Blogs

Flawed assumptions plague our exams system

The ‘mutant algorithm’ made a series of flawed assumptions about students’ exam results. But our exam system has always had at its heart several flawed assumptions, says Dr Mary Bousted

Schools and education have not, until now, been issues which routinely top the media agenda. Until now. This summer’s A level grading has changed all that. It is a cut-through issue rivalled only by Dominic Cummings’ drive to Barnard Castle to check his eyesight.

On one thing, all can agree. It must never happen again. That’s the easy part. More difficult is what should happen in the 2021 examining process.

As I write, teachers are starting the school year with no idea of what the content and format of this year’s GCSE and A level exams will be. Politicians with short attention spans should not make the mistake of thinking that they have months to give the profession an answer – they don’t.

Teachers need to know, now, what their pupils will be tested on so that they can prepare them for the exams they will take. Parents are also very interested in this crucial question.

Boris Johnson blamed a “mutant algorithm” for the A level results debacle. The truth is rather more prosaic. What the crisis revealed is not an exam system which went wrong under extraordinary circumstances, but the routine flaws that are replayed each and every year as grades are awarded for A levels and GCSEs.

The “mutant” Ofqual algorithm assumed that 40 per cent of candidates would underperform in their A levels. But that assumption is built into the awarding process every year through Ofqual’s calculation that students will undergo a series of routine mishaps – misunderstanding the question; revising topics that do not appear on the exam paper; failing to turn over the final page; having hayfever; having suffered a recent traumatic event, and so on.

Exams are not, for these 40 per cent of candidates, a reflection of their ability. Rather, they are a marker of how they perform on the day.

And there is another very uncomfortable fact to consider. Exam marking is not an exact science – 25 per cent of exam papers, if marked by different examiners, would be awarded different grades. When it comes to humanities subjects, like English literature and history, that unreliability rises to approaching 50 per cent (Sherwood, 2019).

So, if a lesson is to be learned from this year’s exams calamity it is this: we must do things differently. Michael Gove’s reforms have resulted in a fragile and unreliable A level and GCSE grade awarding system. The danger with putting all the assessment eggs in the exam basket has become abundantly clear.

Other high-performing education systems have broader, more robust processes in place to allocate grades for national qualifications. These countries use exams, of course, but crucially alongside other means of assessing student achievement – including the assessment of practical skills and project work.

The way we assess our qualifications drives the way we teach. England is now third in the international league table for rote learning and memorisation. This is good for basic skills. It is not good for higher order thinking.

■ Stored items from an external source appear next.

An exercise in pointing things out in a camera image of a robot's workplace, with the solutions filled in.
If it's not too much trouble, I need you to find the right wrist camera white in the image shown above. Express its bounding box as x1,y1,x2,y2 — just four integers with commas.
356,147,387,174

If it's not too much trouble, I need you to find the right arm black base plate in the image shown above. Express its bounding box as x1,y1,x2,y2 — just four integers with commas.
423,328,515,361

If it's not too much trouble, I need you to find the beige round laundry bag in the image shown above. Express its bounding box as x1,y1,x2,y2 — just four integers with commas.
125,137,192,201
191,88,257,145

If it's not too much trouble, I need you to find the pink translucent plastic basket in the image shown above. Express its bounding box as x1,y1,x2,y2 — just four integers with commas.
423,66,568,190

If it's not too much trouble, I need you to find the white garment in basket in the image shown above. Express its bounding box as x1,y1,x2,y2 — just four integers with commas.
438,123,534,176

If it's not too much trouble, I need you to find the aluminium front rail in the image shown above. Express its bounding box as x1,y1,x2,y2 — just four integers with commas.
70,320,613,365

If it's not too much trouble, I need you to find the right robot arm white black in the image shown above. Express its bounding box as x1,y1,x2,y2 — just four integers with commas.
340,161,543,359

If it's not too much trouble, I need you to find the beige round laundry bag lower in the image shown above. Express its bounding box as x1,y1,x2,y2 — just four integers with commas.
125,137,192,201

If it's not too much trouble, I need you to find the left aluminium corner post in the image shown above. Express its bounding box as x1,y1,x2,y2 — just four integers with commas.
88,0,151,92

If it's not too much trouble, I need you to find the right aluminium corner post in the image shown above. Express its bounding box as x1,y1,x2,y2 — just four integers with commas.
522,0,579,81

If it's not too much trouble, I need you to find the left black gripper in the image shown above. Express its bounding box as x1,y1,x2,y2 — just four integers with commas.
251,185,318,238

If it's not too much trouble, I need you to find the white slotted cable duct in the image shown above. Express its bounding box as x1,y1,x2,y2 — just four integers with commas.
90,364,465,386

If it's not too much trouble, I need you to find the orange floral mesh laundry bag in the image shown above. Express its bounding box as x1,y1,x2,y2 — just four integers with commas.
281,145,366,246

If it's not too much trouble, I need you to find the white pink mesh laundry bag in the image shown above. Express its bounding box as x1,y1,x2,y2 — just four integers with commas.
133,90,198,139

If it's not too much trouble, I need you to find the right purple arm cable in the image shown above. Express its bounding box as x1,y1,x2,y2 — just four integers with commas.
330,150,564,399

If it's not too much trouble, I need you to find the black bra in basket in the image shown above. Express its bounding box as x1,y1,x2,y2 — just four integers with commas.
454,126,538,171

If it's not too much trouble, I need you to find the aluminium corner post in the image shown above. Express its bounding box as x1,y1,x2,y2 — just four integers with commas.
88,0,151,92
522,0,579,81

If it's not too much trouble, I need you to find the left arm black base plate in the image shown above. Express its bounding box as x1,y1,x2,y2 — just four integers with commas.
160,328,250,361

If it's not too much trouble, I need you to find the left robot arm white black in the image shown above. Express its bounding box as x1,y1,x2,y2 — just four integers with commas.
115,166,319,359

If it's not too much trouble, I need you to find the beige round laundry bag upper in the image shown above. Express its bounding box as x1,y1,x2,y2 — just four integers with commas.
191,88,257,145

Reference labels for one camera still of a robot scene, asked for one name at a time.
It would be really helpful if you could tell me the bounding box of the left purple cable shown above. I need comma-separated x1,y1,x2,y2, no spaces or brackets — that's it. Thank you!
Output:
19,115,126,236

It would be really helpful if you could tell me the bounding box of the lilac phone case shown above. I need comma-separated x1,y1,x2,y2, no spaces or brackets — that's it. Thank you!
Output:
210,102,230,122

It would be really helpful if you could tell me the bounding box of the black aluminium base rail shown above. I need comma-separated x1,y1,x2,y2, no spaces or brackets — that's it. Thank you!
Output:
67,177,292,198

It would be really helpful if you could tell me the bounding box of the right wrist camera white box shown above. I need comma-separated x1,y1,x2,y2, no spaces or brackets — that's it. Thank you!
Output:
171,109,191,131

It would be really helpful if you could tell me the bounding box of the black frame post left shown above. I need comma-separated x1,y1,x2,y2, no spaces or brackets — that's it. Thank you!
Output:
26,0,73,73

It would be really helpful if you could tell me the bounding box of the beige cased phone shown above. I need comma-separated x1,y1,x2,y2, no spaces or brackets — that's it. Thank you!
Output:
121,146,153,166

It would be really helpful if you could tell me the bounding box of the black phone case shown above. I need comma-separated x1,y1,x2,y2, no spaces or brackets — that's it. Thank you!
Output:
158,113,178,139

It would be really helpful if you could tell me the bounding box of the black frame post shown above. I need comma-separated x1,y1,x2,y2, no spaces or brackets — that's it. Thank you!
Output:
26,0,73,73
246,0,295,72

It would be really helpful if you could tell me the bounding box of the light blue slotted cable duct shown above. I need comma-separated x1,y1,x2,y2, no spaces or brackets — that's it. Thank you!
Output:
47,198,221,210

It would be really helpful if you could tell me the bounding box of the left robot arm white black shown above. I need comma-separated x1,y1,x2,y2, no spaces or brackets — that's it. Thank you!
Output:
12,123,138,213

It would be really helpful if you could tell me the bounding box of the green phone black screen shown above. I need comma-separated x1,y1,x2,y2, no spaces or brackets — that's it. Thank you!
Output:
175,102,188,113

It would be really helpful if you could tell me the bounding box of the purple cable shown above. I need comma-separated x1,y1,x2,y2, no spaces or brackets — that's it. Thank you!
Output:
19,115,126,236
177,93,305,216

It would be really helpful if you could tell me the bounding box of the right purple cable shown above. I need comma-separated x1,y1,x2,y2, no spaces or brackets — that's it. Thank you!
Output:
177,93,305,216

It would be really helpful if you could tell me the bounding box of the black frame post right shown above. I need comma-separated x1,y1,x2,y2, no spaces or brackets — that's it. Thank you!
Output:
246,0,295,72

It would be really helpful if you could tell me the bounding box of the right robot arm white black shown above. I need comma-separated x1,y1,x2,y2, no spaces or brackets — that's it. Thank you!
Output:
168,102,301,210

When asked why England topped the rote learning league tables, the OECD’s head of education, Andreas Schleicher, said it was completely understandable that in a system so dominated by timed exams teachers would favour rote learning.

We know that this system does not prepare our students well for university courses. It does not prepare them for adult lives and the world of work. It is not what the OECD recommends in a high-performing education system. Assessment over-dominated by exams further discriminates against disadvantaged young people because they need more support throughout the course, more opportunities to “bank” their achievement and get feedback on their progress, than an over-reliance on end of course exams produces.

That is why the National Education Union (NEU) is launching a commission into secondary assessment. We want to know what we can learn from other high-performing education nations about the ways they assess achievement and potential. We have, we think, a lot to learn.